Synthesis of plant natural product precursor p-coumaric acid by Corynebacterium glutamicum

Research background:


Phenylpropanoid compounds such as p-CA are important precursors for the synthesis of various plant secondary metabolites, including stilbenes, flavonoids, and lignans. These compounds have pharmacological significance due to their beneficial health properties. Although it is feasible to extract or chemically synthesize p-coumaric acid from plant raw materials, the use of glucose for microbial synthesis of p-coumaric acid has the advantages of low cost and high resource utilization. This study utilized Corynebacterium glutamicum as a raw material to produce plant polyphenol precursor p-coumaric acid from glucose.



Research content:


1. Heterologous expression of the tyrosine ammonia lyase coding gene (talFjCg) derived from the flavobacterium genus makes it possible to convert endogenous tyrosine into p-coumaric acid (p-CA1).


2. By blocking the key reaction of phenylpropane degradation pathway (knocking out the phd gene cluster), product consumption (p-CA2) was avoided.


3. Regulate the carbon sulfur (pheAGTG, AroFS188C) entering the shikimic acid pathway (SA) and aromatic amino acid synthesis pathway, allowing more carbon to flow towards the SA pathway and synthesize p-CA (p-CA3).


4. Reduce the production of by-product o-aminobenzoate (TrpEP304S) to obtain strain p-CA4; Avoid secreting extracellular p-CA and inhaling it into the cell again (∆ phdA), and construct strain p-CA5.


5. Promote the utilization of shikimic acid (aroKATG), reduce its accumulation, and use it more for the synthesis of p-CA, thus constructing the strain p-CA6; Further increase the carbon flow of the shikimic acid pathway (IGR: aroF * EcCg) to obtain strain p-CA7; Reduce PEP synthesis of pyruvate (∆ pyk) to obtain the final strain p-CA8.


6. Adjust the content of inorganic phosphorus in the culture medium to use more carbon sources for the synthesis of p-CA instead of growth. In the final determined culture medium, the highest titer of coumarin acid reached 661 mg/L (4 mM).


5. Finally, the production strain p-CA8 was used for co cultivation with a pre modified Corynebacterium glutamicum that converts coumaric acid into polyphenolic resveratrol. Without any addition of coumarin acid, the co cultivation of the two can utilize glucose to synthesize 31.2 mg/L (0.14 mM) of resveratrol.

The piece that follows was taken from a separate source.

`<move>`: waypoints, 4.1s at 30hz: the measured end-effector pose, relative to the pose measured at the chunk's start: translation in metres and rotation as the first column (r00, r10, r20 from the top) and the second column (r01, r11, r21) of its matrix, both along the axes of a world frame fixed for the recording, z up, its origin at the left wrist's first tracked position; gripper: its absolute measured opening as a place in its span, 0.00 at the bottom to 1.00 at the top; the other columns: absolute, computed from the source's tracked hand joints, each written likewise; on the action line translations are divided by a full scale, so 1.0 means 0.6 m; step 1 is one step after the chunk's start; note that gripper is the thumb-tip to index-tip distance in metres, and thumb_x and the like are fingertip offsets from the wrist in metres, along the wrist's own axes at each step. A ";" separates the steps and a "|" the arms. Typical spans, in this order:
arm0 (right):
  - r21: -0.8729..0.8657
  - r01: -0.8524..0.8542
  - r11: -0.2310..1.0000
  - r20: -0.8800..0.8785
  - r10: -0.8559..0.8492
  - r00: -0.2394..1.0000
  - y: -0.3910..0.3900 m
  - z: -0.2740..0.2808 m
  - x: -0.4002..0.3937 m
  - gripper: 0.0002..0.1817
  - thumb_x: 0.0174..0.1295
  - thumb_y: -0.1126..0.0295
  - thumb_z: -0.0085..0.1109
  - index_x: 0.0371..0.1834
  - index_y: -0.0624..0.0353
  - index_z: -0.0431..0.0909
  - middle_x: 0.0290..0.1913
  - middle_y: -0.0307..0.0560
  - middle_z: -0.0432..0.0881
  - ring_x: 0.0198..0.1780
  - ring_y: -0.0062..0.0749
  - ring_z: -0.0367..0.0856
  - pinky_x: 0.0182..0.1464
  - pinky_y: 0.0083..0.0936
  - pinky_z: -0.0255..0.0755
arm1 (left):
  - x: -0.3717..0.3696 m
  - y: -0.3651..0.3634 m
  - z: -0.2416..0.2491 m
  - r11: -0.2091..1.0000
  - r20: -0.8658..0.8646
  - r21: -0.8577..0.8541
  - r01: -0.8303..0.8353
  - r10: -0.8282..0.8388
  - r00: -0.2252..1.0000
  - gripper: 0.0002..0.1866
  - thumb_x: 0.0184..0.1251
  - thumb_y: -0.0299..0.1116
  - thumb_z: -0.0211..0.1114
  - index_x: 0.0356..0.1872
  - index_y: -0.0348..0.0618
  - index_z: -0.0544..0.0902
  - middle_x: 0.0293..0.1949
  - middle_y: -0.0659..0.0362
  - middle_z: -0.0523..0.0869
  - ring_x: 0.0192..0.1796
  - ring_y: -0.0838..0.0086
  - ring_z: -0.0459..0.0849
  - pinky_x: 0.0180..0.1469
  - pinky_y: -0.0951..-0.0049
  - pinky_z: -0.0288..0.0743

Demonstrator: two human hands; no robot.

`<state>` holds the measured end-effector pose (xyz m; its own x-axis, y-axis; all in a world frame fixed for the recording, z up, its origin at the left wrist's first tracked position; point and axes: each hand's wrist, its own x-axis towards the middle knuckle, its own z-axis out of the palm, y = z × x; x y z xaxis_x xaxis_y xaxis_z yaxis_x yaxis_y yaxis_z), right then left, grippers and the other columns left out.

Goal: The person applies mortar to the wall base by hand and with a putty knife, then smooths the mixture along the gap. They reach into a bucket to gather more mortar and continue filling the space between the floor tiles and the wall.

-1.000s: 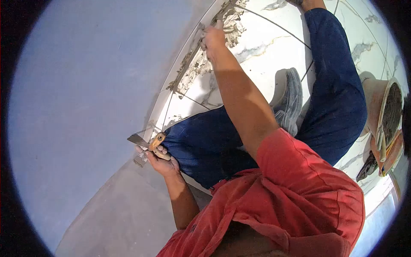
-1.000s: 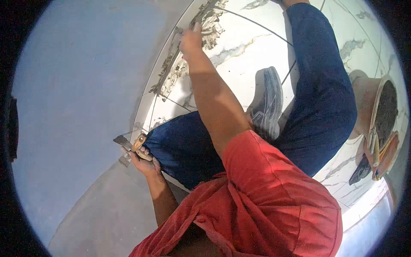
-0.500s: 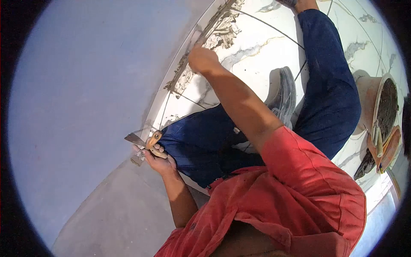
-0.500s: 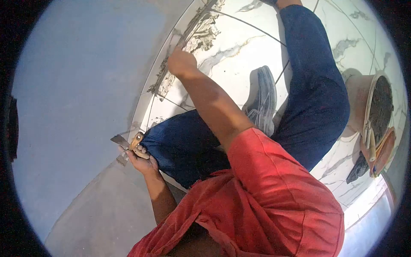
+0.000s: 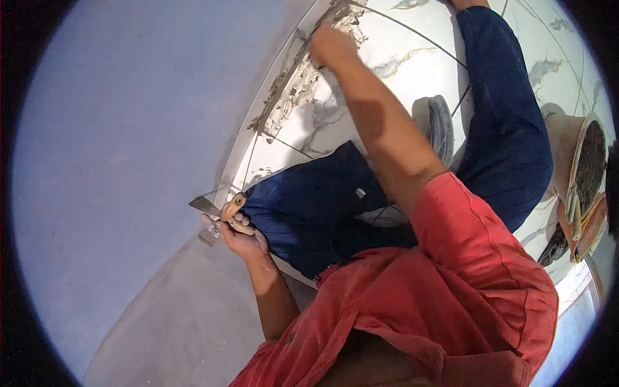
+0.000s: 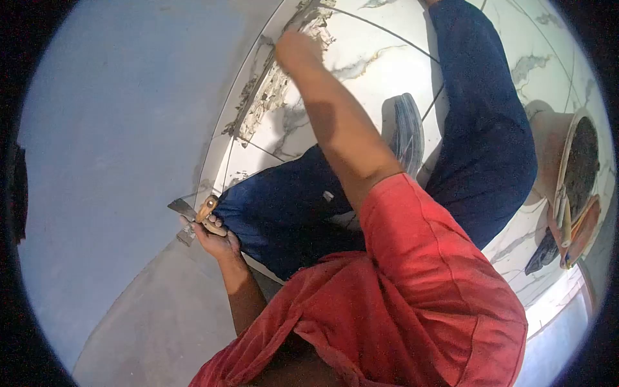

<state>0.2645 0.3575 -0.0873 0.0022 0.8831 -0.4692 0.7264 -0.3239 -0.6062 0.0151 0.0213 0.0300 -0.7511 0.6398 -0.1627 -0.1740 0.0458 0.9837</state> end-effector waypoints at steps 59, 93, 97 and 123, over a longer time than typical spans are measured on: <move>0.101 -0.328 0.939 -0.114 0.338 0.934 -0.171 0.037 -0.108 0.31 0.62 0.72 0.48 0.70 0.68 0.59 0.45 0.60 0.85 0.51 0.53 0.84 0.54 0.43 0.77 | -0.001 0.000 0.001 0.999 0.033 0.040 -0.002 0.001 0.999 0.27 0.81 0.41 0.42 0.78 0.60 0.50 0.43 0.56 0.79 0.33 0.76 0.76 0.31 0.77 0.73; 0.360 0.168 0.918 -0.306 -0.055 0.950 -0.145 -0.053 -0.082 0.19 0.53 0.66 0.70 0.46 0.65 0.84 0.48 0.60 0.81 0.49 0.50 0.81 0.53 0.38 0.74 | -0.061 -0.033 -0.060 0.964 0.311 0.246 -0.100 0.020 0.950 0.21 0.79 0.44 0.47 0.61 0.39 0.70 0.46 0.55 0.81 0.38 0.73 0.80 0.35 0.76 0.77; 0.612 0.087 0.786 -0.102 -0.030 0.994 -0.146 -0.063 -0.104 0.20 0.49 0.66 0.74 0.45 0.62 0.82 0.43 0.61 0.80 0.49 0.53 0.79 0.50 0.41 0.73 | -0.055 -0.031 -0.053 0.968 0.304 0.221 -0.118 0.047 0.951 0.21 0.80 0.44 0.46 0.59 0.37 0.72 0.47 0.54 0.81 0.38 0.73 0.79 0.35 0.76 0.77; 0.598 0.142 0.789 0.033 -0.201 0.979 -0.138 -0.074 -0.118 0.19 0.51 0.75 0.61 0.48 0.63 0.71 0.35 0.59 0.80 0.43 0.56 0.78 0.48 0.46 0.67 | -0.055 -0.035 -0.048 0.983 0.241 0.175 -0.057 0.013 0.971 0.25 0.80 0.46 0.46 0.60 0.32 0.71 0.47 0.52 0.81 0.40 0.74 0.81 0.35 0.79 0.78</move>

Biosynthesis of p-coumaric acid from glucose via the shikimate pathway in C. glutamicum




This study utilized heterotyrosine ammonia lyase combined with shikimic acid pathway optimization to achieve efficient production of p-coumaric acid using Corynebacterium glutamicum. This article uses a co culture mode to provide ideas for the synthesis of more plant natural products based on p-coumaric acid as a prerequisite.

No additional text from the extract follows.